ACTIVITY>
Using the data below, work out how many of its lines contain "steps", and give that number with nothing added.

Top of DATASET CONTENT

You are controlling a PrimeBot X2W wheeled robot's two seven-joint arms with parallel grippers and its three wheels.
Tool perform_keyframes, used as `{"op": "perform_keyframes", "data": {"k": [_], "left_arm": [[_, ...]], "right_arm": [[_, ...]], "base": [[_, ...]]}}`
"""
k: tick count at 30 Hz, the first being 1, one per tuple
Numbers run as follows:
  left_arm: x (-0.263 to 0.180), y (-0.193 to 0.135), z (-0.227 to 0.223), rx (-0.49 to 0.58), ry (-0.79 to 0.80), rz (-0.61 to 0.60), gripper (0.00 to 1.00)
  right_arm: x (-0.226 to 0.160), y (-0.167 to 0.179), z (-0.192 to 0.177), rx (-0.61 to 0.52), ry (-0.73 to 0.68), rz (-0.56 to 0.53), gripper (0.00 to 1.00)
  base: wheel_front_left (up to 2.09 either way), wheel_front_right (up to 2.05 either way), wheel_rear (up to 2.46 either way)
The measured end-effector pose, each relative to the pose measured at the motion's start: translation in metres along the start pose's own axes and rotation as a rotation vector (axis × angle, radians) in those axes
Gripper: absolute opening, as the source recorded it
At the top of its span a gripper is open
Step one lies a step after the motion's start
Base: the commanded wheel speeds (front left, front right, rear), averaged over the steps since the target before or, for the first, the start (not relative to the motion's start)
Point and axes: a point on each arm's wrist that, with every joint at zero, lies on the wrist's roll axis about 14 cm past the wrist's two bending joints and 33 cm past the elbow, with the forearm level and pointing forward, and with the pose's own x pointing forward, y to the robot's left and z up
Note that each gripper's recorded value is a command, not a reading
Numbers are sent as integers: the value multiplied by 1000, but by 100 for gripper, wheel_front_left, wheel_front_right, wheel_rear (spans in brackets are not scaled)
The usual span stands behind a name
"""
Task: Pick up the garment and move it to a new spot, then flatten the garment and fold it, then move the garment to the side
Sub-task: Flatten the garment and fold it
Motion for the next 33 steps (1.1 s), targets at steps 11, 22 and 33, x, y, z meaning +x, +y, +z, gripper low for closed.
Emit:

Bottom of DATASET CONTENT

WRITTEN ANSWER>
2